Susanne Koelbl is a German journalist, lecturer and foreign correspondent.

Koelbl has reported from war zones and crisis centers in the Balkans, the Middle East, South Asia and Northern Asia.

== Life ==
Susanne Koelbl was born in Munich as the daughter of the photographer and documentary filmmaker Herlinde Koelbl. After graduating from the Bertolt-Brecht-Gymnasium (BBG) in Munich-Pasing, Koelbl studied languages at the Université Catholique de l'Ouest (UCO) in Angers in France and politics and history at LMU Munich. Koelbl did her journalistic training in Munich. She volunteered at the evening newspaper, for which she then worked as an editor and then went to SZ-Magazin as an author and co-founder.

In 1991, she switched to Spiegel in Hamburg and reported from war and crisis regions from the end of the 1990s, including from the former Yugoslavia, Afghanistan, Pakistan, Iraq, Iran, Syria, and North Korea. She also conducted several interviews with heads of state and government, including Syrian President Bashar al-Assad, Sudanese President Umar al-Bashir, former Presidents Hamid Karzai (Afghanistan), Pervez Musharraf and Asif Ali Zardari (Pakistan) and Prime Minister Haider al-Abadi (Iraq).

In April 2008, it became known that the Federal Intelligence Service was monitoring Afghan Trade and Industry Minister Amin Farhang in 2006 and had also recorded e-mails from Koelbl.

On a Knight Wallace Fellowship, she studied at the University of Michigan at Ann Arbor in the United States of America. During a sabbatical, she worked on a study on Syria in 2011/12 and gave guest lectures on the war in Afghanistan. Koelbl is also a fellow of the German-French Youth Office (DFJW) and a fellow of the German-Israeli Young Leaders Exchange of the Bertelsmann Foundation. In 2011, she spent three months in Beijing, China, as the China-Germany media ambassador for the Robert Bosch Foundation.
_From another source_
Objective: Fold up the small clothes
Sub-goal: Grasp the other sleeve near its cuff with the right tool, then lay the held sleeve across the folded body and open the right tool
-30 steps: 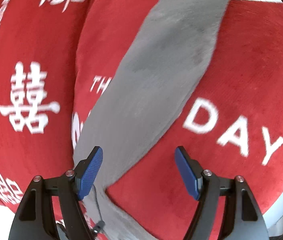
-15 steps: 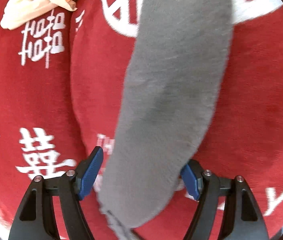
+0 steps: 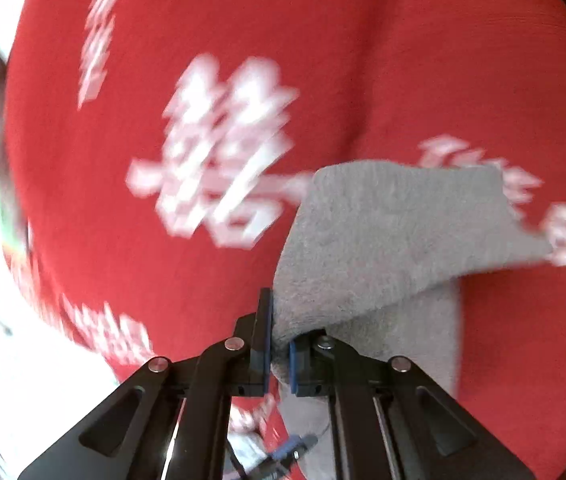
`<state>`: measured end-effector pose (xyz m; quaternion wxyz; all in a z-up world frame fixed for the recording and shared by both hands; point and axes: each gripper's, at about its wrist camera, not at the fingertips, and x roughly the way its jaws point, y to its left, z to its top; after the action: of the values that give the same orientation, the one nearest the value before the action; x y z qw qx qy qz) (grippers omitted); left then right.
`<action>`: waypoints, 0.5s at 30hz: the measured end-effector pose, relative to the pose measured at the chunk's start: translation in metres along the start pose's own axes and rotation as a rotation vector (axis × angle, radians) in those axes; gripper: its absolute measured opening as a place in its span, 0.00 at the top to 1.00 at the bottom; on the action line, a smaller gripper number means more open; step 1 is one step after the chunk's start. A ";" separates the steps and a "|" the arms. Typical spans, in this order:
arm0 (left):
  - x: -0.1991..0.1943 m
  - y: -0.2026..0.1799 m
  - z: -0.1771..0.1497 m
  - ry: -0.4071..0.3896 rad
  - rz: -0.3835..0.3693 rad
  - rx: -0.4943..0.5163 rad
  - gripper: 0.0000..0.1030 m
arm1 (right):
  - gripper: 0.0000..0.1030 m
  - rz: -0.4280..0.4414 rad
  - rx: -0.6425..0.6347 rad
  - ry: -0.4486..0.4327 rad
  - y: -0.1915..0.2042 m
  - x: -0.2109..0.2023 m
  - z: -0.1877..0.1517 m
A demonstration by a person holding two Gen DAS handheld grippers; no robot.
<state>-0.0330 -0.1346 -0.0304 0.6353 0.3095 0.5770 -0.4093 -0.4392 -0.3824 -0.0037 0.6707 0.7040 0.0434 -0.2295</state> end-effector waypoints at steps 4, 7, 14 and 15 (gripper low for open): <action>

She was also a lecturer in the journalism department at the Institute for Communication and Media Studies at the University of Leipzig.

== Awards ==
In 2014, she won the Liberty Award for her reports on the civil war in Syria and North Korea.

== Writings ==

- Susanne Koelbl, Olaf Ihlau : War in the Hindu Kush: People and Powers in Afghanistan. Random House, Pantheon Verlag, Munich 2009, ISBN 978-3-570-55075-5.
- Susanne Koelbl, Olaf Ihlau: Beloved, dark country. People and powers in Afghanistan. Siedler Verlag, Munich 2007, ISBN 978-3-88680-878-6.
- Susanne Koelbl: 12 weeks in Riyadh. Saudi Arabia between dictatorship and new beginnings. Deutsche-Verlags-Anstalt, Munich 2019, ISBN 978-3-421-04786-1.
- Behind the Kingdom's Veil: Inside the New Saudi Arabia Under Crown Prince Mohammed bin Salman.